Люди были так заняты и измучены, что у них не хватало сил удивляться. Увидев наше удостоверение, они спрашивали:
— Что нужно?
И, не отрываясь от чертежей или инструментов, говорили, к кому обратиться. Женщины устало сетовали, что мы в ботинках с галошами, а не в валенках. Валенки выдавали только тем, кто работал «на свежем воздухе».
Воздух был не свежим, а таким плотно застывшим, что его трудно было вдыхать. На сером от золы снегу валялись замерзшие воробьи. Люди меж тем клали кирпич, врубались в стены отбойными молотками, что-то измеряли и даже записывали окаменевшими пальцами.
«Все для фронта! Все для победы!» — читали мы на выцветшей, будто простиранной снегом и стужей, материи или прямо на кирпичах. Но люди и так отдавали все…
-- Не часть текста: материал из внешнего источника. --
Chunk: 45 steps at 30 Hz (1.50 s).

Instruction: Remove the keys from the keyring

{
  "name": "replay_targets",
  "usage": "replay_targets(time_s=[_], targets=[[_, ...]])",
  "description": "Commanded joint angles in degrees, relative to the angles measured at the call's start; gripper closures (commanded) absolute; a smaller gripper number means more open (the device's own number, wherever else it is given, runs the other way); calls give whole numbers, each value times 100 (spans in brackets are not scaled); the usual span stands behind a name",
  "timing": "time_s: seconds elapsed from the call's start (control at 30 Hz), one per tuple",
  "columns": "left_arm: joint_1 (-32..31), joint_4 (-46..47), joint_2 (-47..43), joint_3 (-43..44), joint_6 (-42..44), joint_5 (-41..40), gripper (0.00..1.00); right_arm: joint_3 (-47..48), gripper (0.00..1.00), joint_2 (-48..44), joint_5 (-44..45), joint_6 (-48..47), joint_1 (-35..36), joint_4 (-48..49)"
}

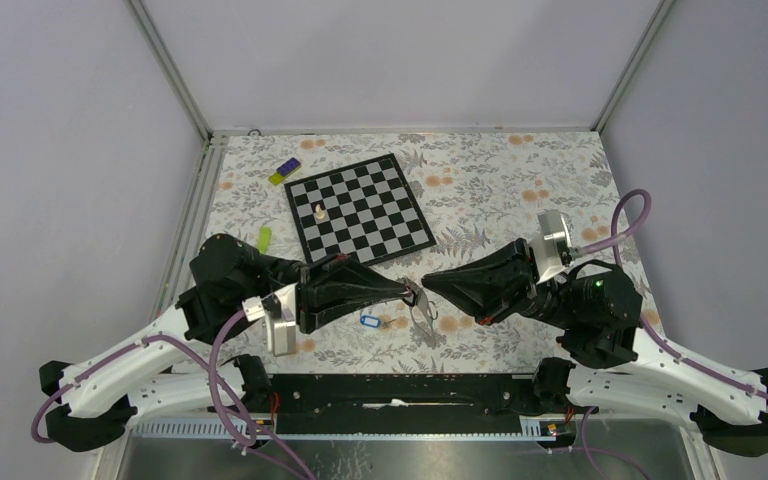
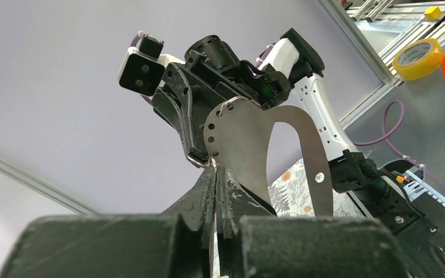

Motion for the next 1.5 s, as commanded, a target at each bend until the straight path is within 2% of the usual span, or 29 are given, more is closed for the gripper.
replay_targets(time_s=[0.0, 0.43, 0.6, 0.7, 0.97, 1.2, 1.47], targets=[[-7, 156, -86, 186, 113, 2, 100, 35, 100, -171, 363, 61, -15, 848], [-5, -726, -158, 385, 1638, 49, 100, 57, 100, -164, 516, -9, -8, 765], [-5, -1551, -66, 676, 2443, 50, 100, 110, 100, -97, 482, -66, -7, 729], [-6, -1744, -44, 702, 2699, 4, 100, 100, 100, -79, 375, -122, -12, 765], [-7, -1769, -198, 616, 2818, -158, 100, 54, 100, -123, -291, -458, -6, 807], [-6, -1766, -239, 605, 2794, -214, 100, 147, 100, -123, -845, -887, -8, 445], [-5, -1747, -169, 657, 2806, -188, 100, 171, 100, -44, -1053, -1093, -14, 178]])
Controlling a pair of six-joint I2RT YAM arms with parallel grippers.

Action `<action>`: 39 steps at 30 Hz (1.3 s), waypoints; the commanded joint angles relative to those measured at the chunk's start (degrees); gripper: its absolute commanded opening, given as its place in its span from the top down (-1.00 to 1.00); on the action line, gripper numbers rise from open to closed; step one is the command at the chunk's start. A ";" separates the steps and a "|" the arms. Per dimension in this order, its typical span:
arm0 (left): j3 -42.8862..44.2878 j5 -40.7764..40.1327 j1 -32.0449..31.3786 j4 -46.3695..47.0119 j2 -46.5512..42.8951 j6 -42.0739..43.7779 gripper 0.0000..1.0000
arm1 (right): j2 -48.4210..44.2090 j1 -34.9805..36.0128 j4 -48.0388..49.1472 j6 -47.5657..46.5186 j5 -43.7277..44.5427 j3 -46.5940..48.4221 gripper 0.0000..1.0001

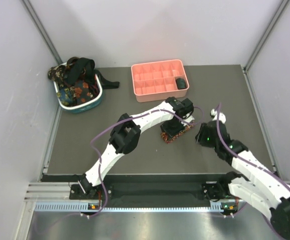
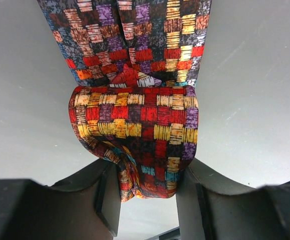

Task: Roll the ties
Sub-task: Roll the tie

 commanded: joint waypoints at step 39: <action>-3.65 -1.04 -0.25 -8.93 3.96 0.14 0.33 | 67.80 53.12 -21.26 -17.39 50.32 44.83 -0.25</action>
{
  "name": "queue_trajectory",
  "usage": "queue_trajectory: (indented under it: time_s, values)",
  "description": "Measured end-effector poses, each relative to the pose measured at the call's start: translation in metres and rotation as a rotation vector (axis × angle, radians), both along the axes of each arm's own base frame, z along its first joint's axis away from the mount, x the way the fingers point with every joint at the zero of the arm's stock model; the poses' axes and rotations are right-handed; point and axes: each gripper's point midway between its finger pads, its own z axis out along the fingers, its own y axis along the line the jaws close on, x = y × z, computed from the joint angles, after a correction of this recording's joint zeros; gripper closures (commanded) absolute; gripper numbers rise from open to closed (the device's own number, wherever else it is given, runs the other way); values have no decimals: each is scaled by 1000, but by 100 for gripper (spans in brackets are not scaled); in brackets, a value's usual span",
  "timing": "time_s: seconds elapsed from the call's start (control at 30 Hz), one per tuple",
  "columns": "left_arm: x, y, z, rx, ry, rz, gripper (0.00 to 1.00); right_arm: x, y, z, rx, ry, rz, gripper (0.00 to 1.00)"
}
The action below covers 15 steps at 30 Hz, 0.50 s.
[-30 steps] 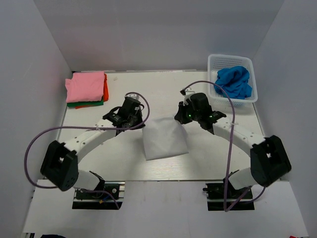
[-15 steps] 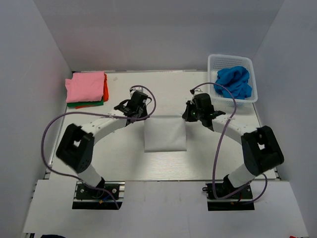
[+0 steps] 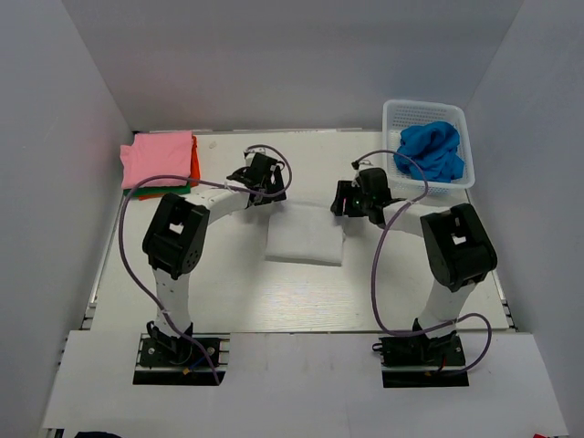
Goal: Fold and stack the t-shirts
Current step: Smooth out wrinkles on the folded tshirt
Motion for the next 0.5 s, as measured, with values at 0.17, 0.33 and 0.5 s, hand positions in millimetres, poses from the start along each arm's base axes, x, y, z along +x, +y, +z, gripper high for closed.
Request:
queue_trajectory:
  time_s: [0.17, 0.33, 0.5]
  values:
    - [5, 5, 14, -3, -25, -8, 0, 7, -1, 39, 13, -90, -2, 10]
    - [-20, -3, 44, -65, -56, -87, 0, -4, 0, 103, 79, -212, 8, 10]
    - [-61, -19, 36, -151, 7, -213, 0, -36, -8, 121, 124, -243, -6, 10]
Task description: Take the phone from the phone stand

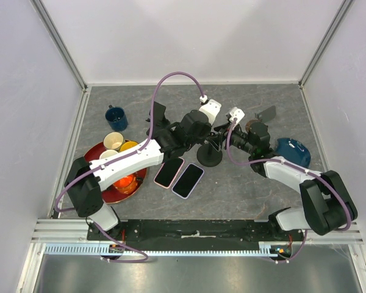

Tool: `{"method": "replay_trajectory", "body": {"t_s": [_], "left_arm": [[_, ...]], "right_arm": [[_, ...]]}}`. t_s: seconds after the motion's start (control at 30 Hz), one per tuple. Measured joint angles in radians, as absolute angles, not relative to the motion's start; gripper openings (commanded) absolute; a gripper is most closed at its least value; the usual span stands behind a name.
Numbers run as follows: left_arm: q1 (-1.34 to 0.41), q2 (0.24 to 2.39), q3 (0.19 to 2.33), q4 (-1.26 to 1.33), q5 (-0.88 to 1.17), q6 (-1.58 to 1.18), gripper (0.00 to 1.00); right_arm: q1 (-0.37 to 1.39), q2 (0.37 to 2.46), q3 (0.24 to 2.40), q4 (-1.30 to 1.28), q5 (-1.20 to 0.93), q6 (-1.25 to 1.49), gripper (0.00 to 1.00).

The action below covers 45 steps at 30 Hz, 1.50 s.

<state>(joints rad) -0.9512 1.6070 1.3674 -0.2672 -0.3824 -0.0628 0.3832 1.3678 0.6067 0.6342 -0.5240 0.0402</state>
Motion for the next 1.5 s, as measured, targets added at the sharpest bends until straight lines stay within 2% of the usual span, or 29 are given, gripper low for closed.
{"method": "replay_trajectory", "body": {"t_s": [0.17,0.27,0.3,0.33,0.43,0.83,1.27,1.4,1.5], "left_arm": [[-0.951,1.607,1.367,-0.268,-0.382,-0.063,0.02],[-0.951,1.606,1.367,-0.268,-0.375,-0.063,0.02],[-0.951,1.605,1.367,-0.268,-0.371,-0.063,0.02],[-0.951,1.604,1.367,-0.269,-0.367,-0.063,0.02],[-0.950,1.603,1.367,-0.267,-0.367,-0.062,0.02],[-0.930,1.583,1.356,-0.284,-0.267,0.104,0.02],[-0.768,1.537,1.327,-0.305,0.083,0.181,0.02],[-0.733,1.485,1.284,-0.295,0.096,0.172,0.12],[-0.736,1.439,1.233,-0.254,0.054,0.139,0.13]], "right_arm": [[0.382,1.396,0.612,0.638,-0.538,0.039,0.59],[0.382,1.419,0.613,0.638,-0.546,0.036,0.46],[0.382,1.425,0.614,0.638,-0.553,0.038,0.41],[0.385,1.428,0.614,0.638,-0.559,0.038,0.27],[0.390,1.428,0.615,0.643,-0.571,0.007,0.00],[0.395,1.439,0.615,0.655,-0.594,-0.017,0.00],[0.400,1.478,0.634,0.681,-0.626,-0.054,0.00],[0.384,1.485,0.636,0.697,-0.622,-0.051,0.00],[0.382,1.487,0.623,0.729,-0.605,-0.037,0.00]]}}
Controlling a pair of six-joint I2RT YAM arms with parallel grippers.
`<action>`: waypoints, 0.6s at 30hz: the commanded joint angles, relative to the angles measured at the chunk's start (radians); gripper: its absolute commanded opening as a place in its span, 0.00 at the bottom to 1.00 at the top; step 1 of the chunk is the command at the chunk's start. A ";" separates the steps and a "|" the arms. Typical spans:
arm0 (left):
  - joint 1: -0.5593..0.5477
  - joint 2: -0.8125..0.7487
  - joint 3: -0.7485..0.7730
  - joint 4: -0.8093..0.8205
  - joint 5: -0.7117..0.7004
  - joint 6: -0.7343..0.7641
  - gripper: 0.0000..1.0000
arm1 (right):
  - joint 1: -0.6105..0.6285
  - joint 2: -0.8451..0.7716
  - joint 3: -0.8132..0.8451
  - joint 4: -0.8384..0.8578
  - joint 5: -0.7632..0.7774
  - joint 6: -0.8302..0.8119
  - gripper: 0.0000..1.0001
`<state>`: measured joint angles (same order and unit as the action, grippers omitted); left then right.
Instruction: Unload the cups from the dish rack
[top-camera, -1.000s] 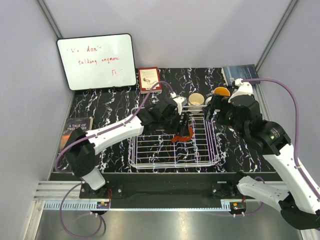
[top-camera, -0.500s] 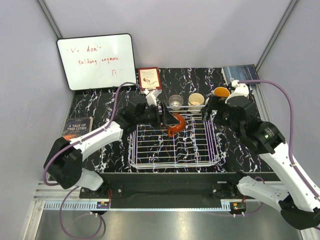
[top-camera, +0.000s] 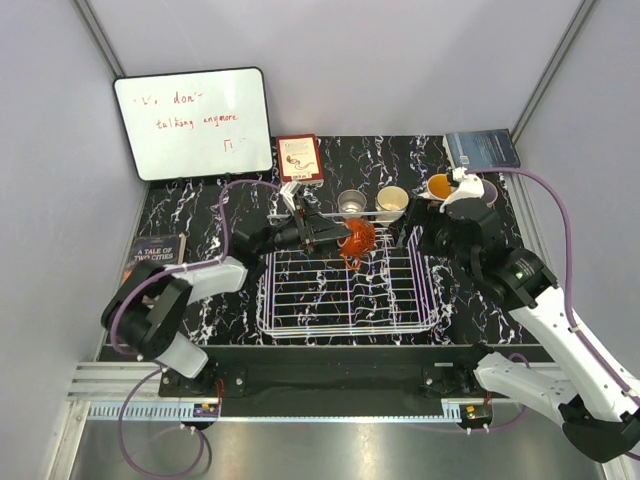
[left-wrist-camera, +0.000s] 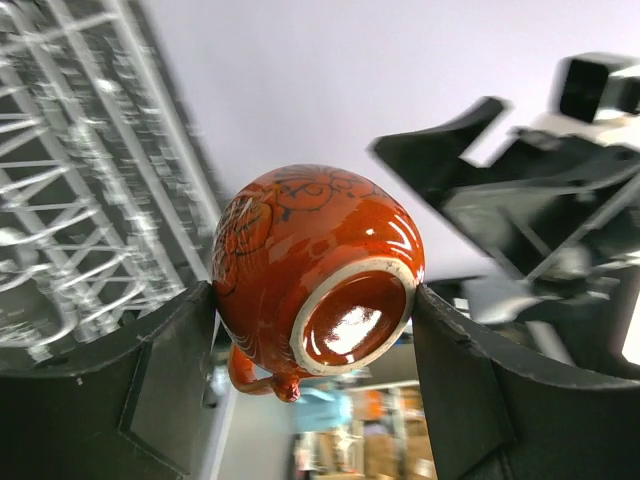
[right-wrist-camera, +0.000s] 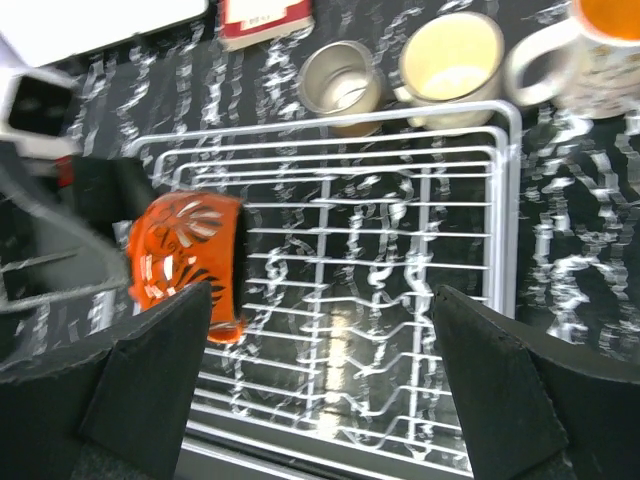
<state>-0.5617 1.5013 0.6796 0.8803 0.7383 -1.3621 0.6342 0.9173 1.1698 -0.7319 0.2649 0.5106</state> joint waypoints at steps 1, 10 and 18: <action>0.006 0.097 -0.018 0.578 0.073 -0.301 0.00 | 0.005 -0.043 -0.036 0.124 -0.101 0.042 0.98; 0.006 0.114 0.001 0.632 0.084 -0.322 0.00 | 0.004 -0.084 -0.065 0.287 -0.263 0.117 0.86; 0.006 0.123 0.018 0.643 0.095 -0.336 0.00 | 0.005 -0.086 -0.142 0.449 -0.437 0.224 0.73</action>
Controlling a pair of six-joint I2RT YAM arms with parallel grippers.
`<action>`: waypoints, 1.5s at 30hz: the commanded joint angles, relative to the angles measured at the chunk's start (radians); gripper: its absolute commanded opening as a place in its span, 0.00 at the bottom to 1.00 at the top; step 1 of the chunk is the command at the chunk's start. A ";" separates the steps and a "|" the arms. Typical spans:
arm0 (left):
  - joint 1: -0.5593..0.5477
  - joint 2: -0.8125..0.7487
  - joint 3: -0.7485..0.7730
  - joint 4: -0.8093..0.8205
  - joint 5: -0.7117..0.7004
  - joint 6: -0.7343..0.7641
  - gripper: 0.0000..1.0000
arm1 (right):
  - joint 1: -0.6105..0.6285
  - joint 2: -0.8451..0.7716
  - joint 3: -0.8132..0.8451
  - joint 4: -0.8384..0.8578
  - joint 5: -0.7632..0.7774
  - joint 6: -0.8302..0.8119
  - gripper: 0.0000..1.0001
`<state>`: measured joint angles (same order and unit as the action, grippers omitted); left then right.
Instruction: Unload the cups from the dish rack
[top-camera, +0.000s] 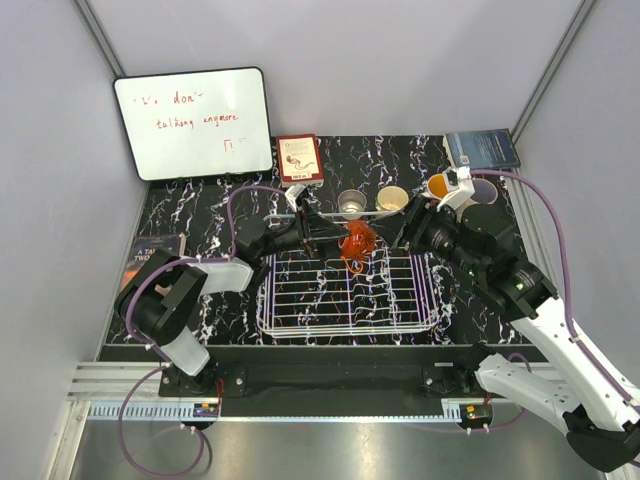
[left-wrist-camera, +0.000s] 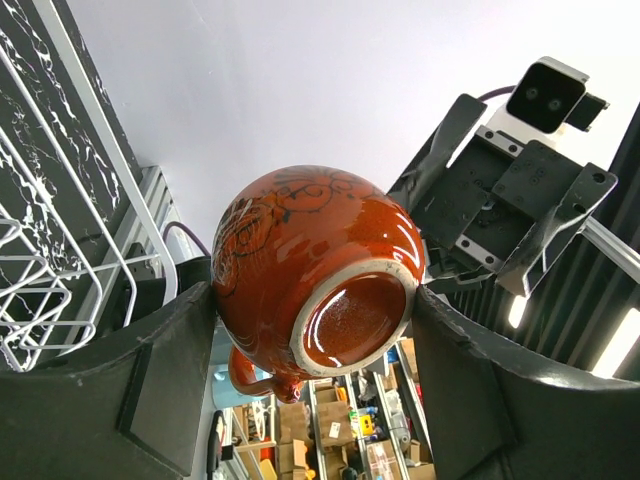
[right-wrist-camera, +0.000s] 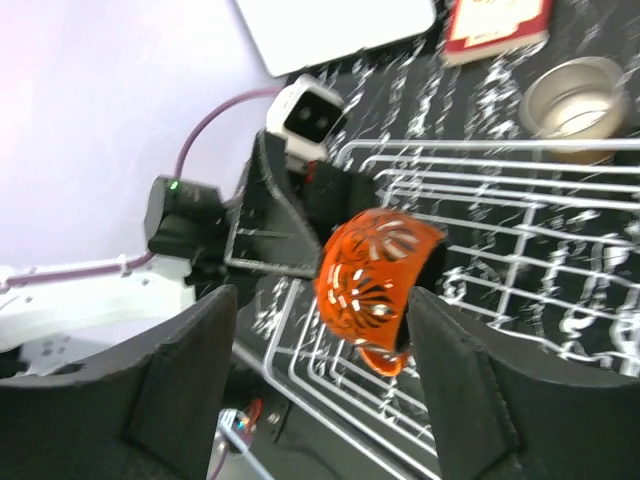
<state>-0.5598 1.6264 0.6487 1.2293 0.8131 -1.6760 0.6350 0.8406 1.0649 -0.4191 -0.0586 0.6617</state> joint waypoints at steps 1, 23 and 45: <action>0.005 -0.002 0.049 0.294 0.018 -0.022 0.00 | 0.003 -0.009 -0.045 0.149 -0.135 0.079 0.71; 0.031 -0.026 0.117 0.292 0.054 -0.056 0.00 | 0.005 0.011 -0.086 0.102 -0.093 0.085 0.76; 0.031 -0.043 0.109 0.292 0.087 -0.065 0.00 | 0.005 0.117 -0.086 0.255 -0.168 0.104 0.50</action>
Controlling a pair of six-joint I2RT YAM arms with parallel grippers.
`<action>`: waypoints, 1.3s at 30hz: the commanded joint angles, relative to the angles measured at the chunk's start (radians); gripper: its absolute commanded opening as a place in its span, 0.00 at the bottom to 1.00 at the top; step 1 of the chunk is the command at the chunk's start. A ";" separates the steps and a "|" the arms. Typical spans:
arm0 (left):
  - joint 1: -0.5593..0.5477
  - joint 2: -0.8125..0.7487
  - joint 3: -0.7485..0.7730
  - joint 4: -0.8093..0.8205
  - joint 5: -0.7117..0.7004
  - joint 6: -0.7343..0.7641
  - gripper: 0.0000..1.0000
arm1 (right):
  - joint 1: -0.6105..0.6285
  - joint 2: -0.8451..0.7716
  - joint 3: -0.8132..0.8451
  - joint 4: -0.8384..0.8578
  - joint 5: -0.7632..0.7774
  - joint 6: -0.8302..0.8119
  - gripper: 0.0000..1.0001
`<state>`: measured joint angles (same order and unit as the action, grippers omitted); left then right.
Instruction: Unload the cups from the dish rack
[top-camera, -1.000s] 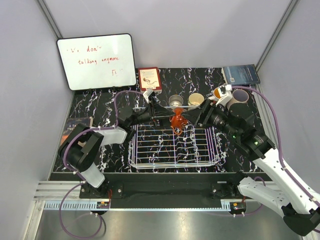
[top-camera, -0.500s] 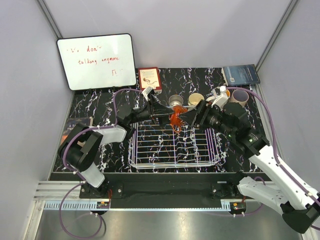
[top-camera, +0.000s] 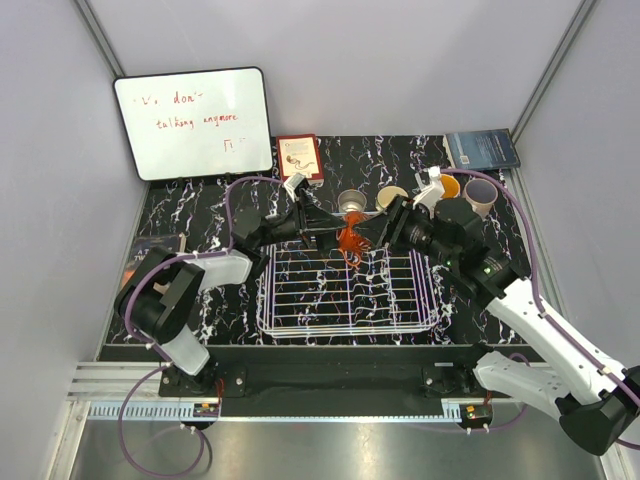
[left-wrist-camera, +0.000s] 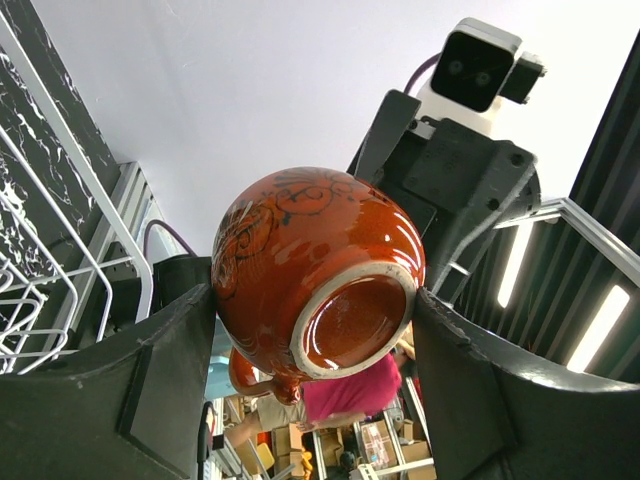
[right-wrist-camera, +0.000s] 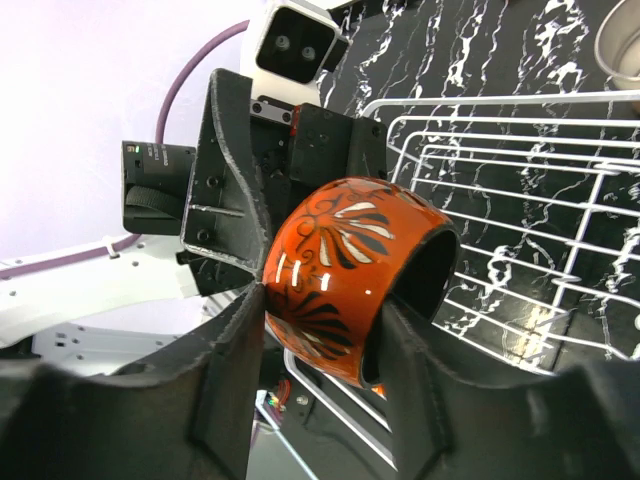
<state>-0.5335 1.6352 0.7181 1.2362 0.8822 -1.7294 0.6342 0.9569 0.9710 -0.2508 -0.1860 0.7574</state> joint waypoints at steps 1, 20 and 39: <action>0.004 -0.051 0.038 0.286 0.020 -0.012 0.00 | 0.005 0.002 0.009 0.088 -0.044 0.008 0.48; 0.003 0.000 0.061 0.305 0.038 -0.033 0.00 | 0.005 0.023 -0.005 0.153 -0.144 0.005 0.19; -0.013 0.058 0.107 0.431 0.037 -0.141 0.00 | 0.005 0.060 0.008 0.355 -0.386 0.026 0.00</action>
Вначале нам нравилось выполнять поручения папы Кузи. Но вскоре мы уже не делали таинственных лиц. От игры ничего не осталось. Мы еле дотаскивались до объектов. Заходили в конторы, чтобы попрыгать возле печурок. А потом без всякой гордости и воодушевления предъявляли свой мандат.
Однажды ветер был таким сильным, что навалился на нас, как нечто живое, тяжелое. Олег прятал лицо в воротник. А мой воротник был узеньким, и спрятаться в него я не мог.
— Варежками закройся, — посоветовал мне Олег. Но я его не послушал.
— У тебя побелели щеки, — сказал он. — Надо потереть снегом.
Серая гарь скрипела и пачкала руки. Наконец я добрался до чистого снега. И испуганно, изо всех сил стал тереть щеки.
— Не надо так сильно, — сказал Олег.
Но уже было поздно. Из-под стертой кожи выступили коричневые пятна, кровоподтеки.